Francia ocupó el territorio de Senegal en 1624 para garantizar el suministro de esclavos a sus colonias en el Caribe.

A lo largo del siglo XVIII, sus navegantes ocuparon varias islas del Océano Índico como Madagascar, Mauricio, Comoras y Reunión.

Sin embargo, fue en el siglo XIX cuando, entre 1819 y 1890, logró establecer 344 tratados con los jefes africanos. Así ocuparon Argelia, Túnez, Marruecos, Chad, Malí, Togo, Benin, Sudán, Costa de Marfil, República Centroafricana, Djibouti, Burkina Faso y Níger.

Además de enfrentarse a los habitantes que no aceptaron la invasión, los franceses libraron varias guerras contra los alemanes, porque querían apoderarse de sus posesiones.

Países Bajos

La ocupación holandesa comenzó en la actual Ghana, llamada Costa de Oro holandesa. Allí permanecieron hasta 1871 cuando vendieron la posesión a los ingleses.

A través de inversores privados, los holandeses comenzaron a explorar el Congo en 1857.

Sin embargo, fue en Sudáfrica donde los holandeses permanecieron más tiempo. Allí, habían establecido una gasolinera en la actual Ciudad del Cabo, en 1652.

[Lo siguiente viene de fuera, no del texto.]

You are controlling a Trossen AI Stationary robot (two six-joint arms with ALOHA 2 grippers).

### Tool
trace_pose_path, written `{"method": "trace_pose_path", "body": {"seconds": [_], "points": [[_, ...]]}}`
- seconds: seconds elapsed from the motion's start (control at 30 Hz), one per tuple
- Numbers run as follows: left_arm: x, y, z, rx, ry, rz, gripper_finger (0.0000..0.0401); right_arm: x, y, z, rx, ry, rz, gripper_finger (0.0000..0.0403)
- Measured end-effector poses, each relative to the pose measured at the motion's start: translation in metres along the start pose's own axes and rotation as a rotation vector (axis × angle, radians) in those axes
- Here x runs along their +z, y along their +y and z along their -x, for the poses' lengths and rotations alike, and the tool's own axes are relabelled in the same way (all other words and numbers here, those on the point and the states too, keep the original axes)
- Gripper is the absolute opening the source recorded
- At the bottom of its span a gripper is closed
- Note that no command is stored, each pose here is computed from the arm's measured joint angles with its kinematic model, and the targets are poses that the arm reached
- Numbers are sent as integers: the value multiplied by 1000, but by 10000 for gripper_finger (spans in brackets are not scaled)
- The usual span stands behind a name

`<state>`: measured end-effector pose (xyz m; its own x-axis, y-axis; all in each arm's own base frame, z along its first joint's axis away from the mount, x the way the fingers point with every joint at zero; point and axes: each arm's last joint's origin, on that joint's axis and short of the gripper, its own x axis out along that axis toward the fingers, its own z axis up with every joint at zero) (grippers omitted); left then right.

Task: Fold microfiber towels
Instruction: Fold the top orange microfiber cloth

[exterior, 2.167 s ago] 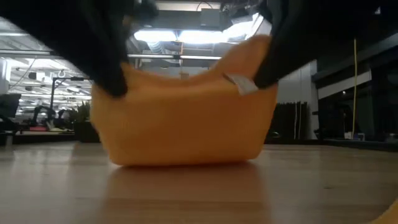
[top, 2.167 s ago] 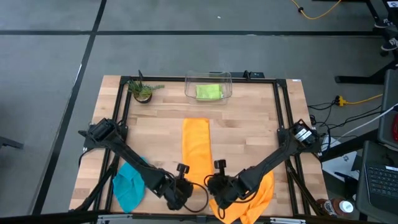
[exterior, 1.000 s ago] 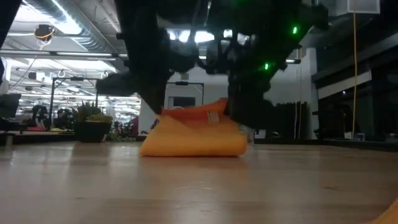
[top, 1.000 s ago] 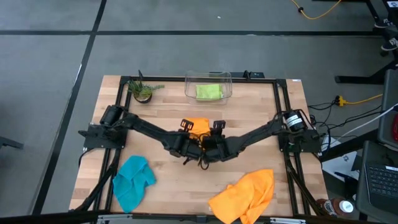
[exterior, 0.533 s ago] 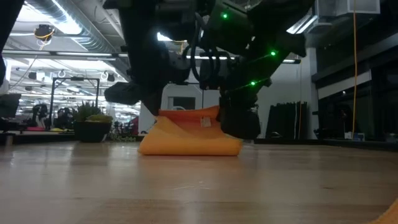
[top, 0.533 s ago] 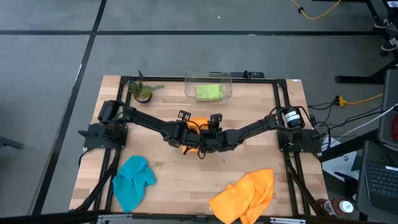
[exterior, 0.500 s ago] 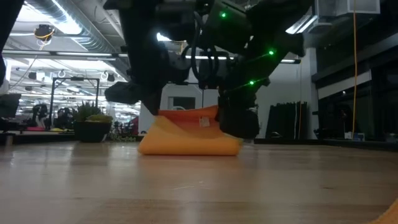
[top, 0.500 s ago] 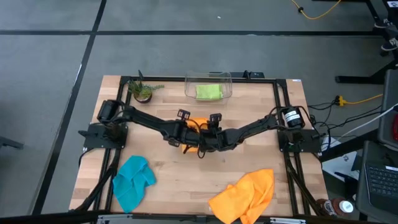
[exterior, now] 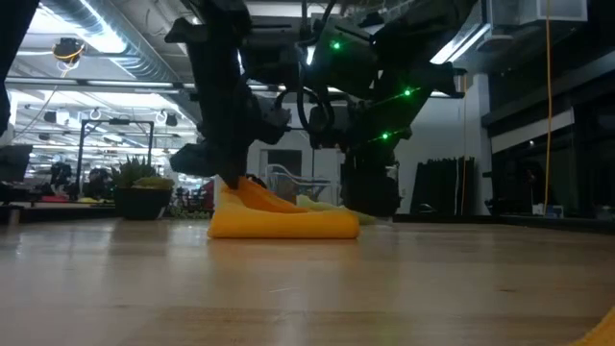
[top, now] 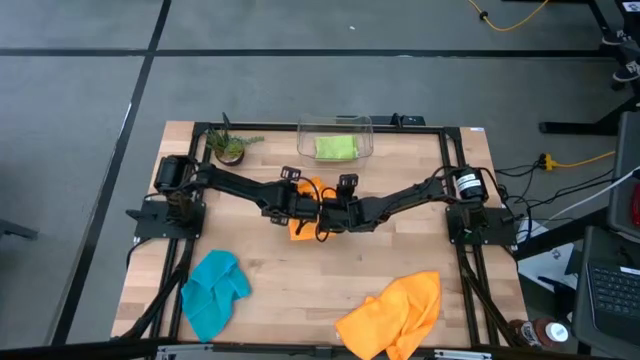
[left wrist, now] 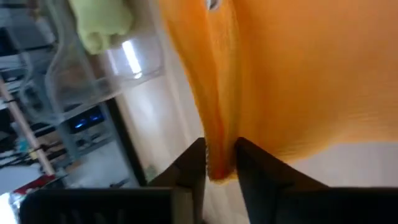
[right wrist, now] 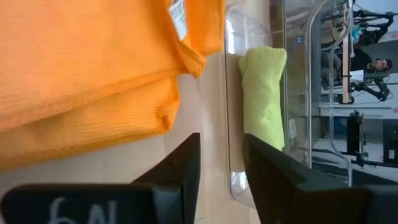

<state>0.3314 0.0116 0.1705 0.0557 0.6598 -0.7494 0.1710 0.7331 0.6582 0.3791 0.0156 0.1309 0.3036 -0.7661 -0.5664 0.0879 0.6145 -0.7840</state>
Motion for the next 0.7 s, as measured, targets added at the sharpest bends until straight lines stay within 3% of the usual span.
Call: {"method": "trace_pose_path", "body": {"seconds": [0.17, 0.3, 0.4, 0.5, 0.57, 0.7], "points": [[2, 3, 3, 75, 2, 15, 126, 0, -1, 1, 9, 2, -30, 130], [2, 11, 14, 104, -12, 75, 154, 0, -9, 11, 169, -20, -133, 129], [-1, 20, 28, 125, -35, 165, 167, 0, -22, 24, 283, -35, -195, 125], [-12, 32, 54, 112, -52, 307, 168, -3, -39, 38, 322, -44, -238, 122], [-22, 38, 69, 32, -69, 449, 166, -4, -51, 44, 363, -59, -285, 121], [-38, 43, 90, -282, -132, 705, 166, -8, -75, 36, 590, -57, -405, 121]]}}
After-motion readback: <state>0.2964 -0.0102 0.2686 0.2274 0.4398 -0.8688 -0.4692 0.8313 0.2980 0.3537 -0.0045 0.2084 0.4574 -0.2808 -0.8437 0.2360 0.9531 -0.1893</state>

Cuando el territorio fue conquistado por los ingleses, los holandeses fueron expulsados ​​en 1805, pero aún permanecían en Sudáfrica y entrarían en varios conflictos con los ingleses, como la Guerra de los Bóers (1880-1881 / 1899-1902).

Italia

Después de la unificación italiana, Italia se propone conquistar el mundo. Sin embargo, sin un ejército poderoso, el país ocupa los territorios de Eritrea, parte de Somalia y Libia.

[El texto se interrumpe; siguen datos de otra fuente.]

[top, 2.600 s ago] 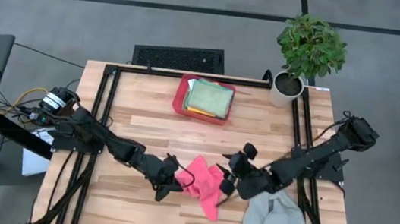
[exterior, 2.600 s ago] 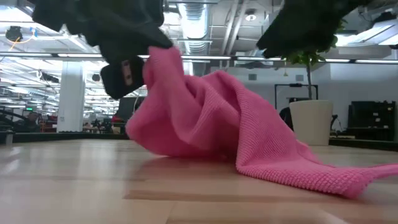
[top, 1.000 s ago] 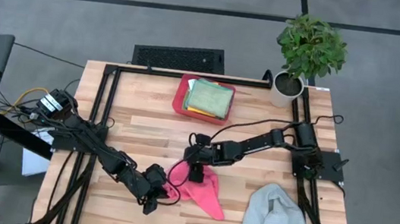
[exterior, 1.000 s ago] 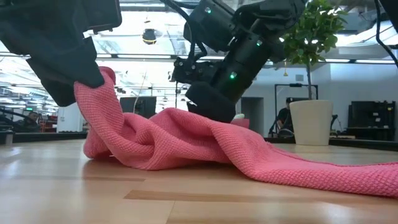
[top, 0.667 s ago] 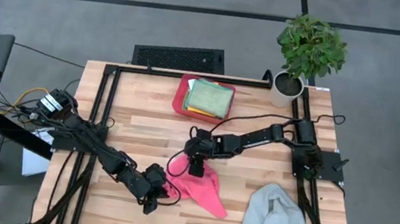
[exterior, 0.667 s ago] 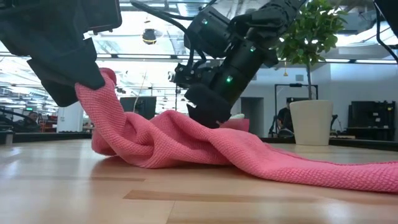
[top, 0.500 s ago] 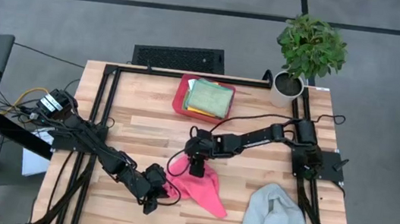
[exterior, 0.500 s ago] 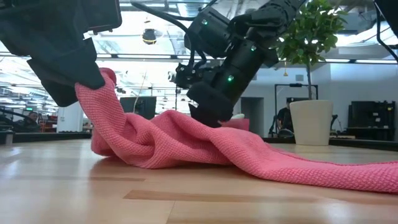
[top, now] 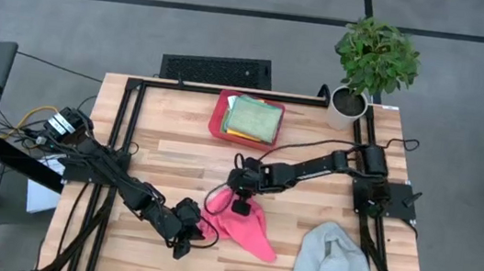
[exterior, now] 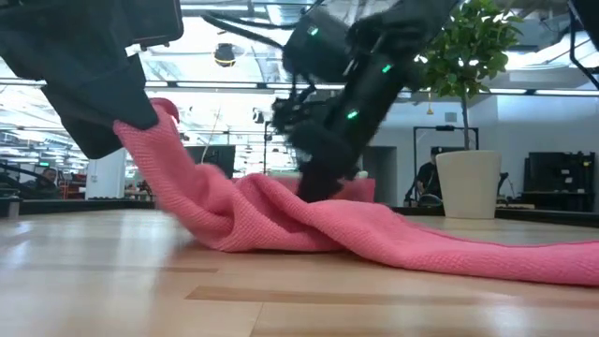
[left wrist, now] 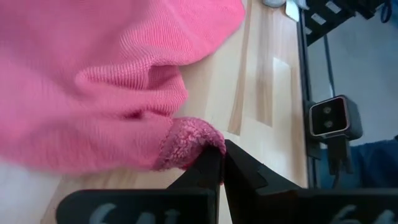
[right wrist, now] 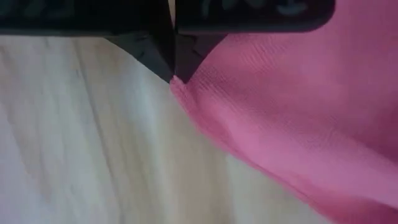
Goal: Fold microfiber towels
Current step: Fold the pink microfiber cloth
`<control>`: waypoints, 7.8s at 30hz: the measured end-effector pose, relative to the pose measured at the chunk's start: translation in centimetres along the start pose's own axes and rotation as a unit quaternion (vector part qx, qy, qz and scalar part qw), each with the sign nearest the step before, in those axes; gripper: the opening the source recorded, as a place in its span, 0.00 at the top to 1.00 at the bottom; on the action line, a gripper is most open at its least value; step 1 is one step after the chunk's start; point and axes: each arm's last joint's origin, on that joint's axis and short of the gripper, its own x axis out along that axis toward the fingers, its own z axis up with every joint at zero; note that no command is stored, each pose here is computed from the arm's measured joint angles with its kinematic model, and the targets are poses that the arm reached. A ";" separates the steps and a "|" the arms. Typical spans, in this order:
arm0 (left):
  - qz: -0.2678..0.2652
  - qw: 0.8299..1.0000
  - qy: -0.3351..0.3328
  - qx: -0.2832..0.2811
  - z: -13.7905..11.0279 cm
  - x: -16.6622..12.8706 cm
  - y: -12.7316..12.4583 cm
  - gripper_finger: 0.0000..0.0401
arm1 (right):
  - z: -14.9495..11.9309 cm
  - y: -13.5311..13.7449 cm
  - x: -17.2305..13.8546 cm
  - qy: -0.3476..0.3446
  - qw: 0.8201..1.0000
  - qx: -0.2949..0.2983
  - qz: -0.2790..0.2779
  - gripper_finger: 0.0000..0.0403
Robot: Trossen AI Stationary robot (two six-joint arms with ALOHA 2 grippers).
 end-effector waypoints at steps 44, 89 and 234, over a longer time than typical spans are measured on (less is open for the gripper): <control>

Intenta conquistar el reino de Etiopía, pero esto fue ayudado por Francia y Rusia. Solo lo haría en la década de 1930 bajo el mando de Benito Mussolini.

Alemania

Alemania quería garantizar su participación en los mercados de África. Después de la unificación alemana en 1870, cualquier decisión europea tenía que pasar por el poderoso canciller Bismarck.

Como ya había muchas disputas fronterizas entre potencias europeas, Bismarck invita a representantes de las principales potencias coloniales a discutir la dirección de la ocupación africana.

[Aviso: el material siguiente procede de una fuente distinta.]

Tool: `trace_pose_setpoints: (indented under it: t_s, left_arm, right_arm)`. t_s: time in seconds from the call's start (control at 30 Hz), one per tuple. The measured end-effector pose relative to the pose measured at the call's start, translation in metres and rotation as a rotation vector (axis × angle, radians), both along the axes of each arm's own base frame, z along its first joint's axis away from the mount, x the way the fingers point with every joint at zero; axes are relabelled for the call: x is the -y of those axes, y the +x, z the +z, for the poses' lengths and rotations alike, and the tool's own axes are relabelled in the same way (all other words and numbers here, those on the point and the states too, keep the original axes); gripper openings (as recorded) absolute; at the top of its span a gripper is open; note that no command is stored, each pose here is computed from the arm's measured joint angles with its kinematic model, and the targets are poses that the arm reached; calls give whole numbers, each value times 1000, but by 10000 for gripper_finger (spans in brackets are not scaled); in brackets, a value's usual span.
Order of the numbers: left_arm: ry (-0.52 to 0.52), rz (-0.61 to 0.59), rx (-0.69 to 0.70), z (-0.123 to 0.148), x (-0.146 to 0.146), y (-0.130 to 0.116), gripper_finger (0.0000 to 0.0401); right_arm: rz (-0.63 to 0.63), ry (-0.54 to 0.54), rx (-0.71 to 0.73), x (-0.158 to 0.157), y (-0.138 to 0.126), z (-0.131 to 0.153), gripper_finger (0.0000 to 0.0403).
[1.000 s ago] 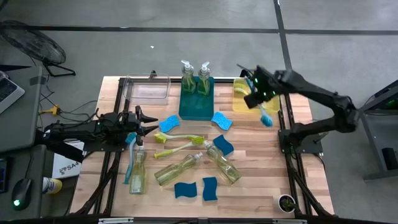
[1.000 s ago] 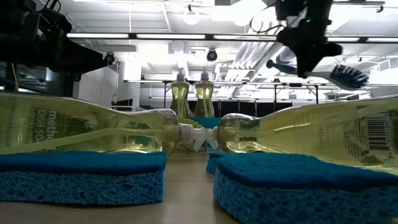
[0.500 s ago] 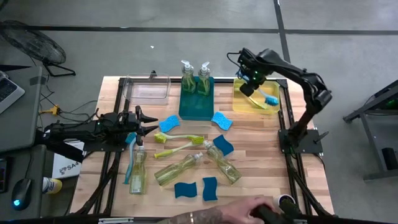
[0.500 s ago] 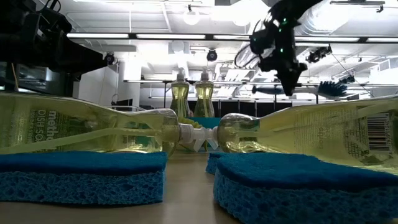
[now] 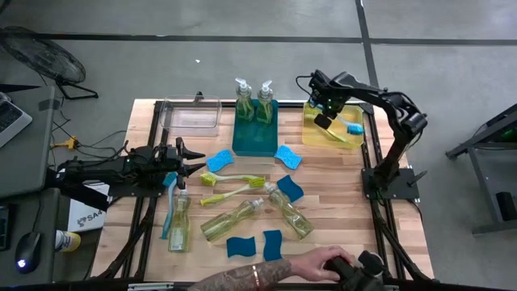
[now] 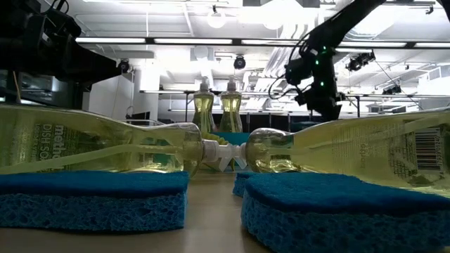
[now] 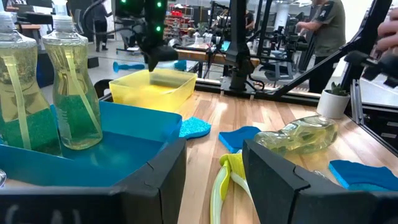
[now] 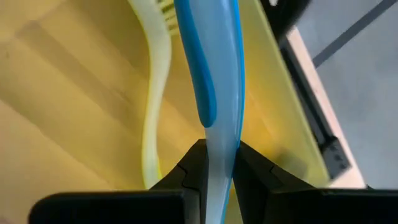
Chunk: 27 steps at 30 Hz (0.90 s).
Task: Pick & Place Kitchen Sink Supplies
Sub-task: Put the blue dish brush into the yellow bin
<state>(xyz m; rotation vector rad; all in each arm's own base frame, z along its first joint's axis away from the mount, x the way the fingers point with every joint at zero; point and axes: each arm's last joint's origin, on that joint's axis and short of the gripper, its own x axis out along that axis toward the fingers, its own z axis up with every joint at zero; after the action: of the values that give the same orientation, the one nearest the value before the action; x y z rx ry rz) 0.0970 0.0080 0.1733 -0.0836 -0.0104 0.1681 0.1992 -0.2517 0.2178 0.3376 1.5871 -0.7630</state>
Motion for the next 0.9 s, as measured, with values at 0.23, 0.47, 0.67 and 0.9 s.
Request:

Este evento se conocería como la Conferencia de Berlín. Alemania ocupó los territorios correspondientes a Tanzania, Namibia y Camerún.

Conferencia de Berlín

Compartiendo África
África en dos momentos distintos de su historia

Para evitar guerras entre potencias europeas por territorios africanos, el canciller Otto Von Bismarck convocó a una reunión con representantes de países europeos que tenían posesiones en África. No se invitó a ningún representante africano.

La Conferencia de Berlín (1884-1885) consistió en un acuerdo que tenía como objetivo reconocer las fronteras de los territorios ya ocupados y establecer las reglas sobre futuras ocupaciones en el continente africano.

Entre sus lineamientos estaba la necesidad de que una nación se comunique con otra cuando toma posesión de un territorio. También era necesario demostrar que estaba en condiciones de gestionarlo.

Consecuencias

Antes de la partición de África, los reinos africanos se encontraban dentro de límites naturales definidos según los grupos étnicos que formaban estos reinos.

Los estados africanos fueron trazados por fronteras artificiales según la voluntad del colonizador europeo. De esta forma, las etnias enemigas tuvieron que vivir dentro del mismo territorio provocando sangrientas guerras civiles.

La ocupación europea provocó resistencias y levantamientos de naciones que fueron masacradas en el transcurso del siglo XX.

Asimismo, a través de la visión europea, se ha extendido el mito de que los africanos están malditos por no aceptar el cristianismo y por eso no pueden prosperar.

Actualmente, el continente africano es el más pobre del mundo y todavía existe una fuerte presión sobre las riquezas naturales de África, como el petróleo, el oro, el fosfato y los diamantes.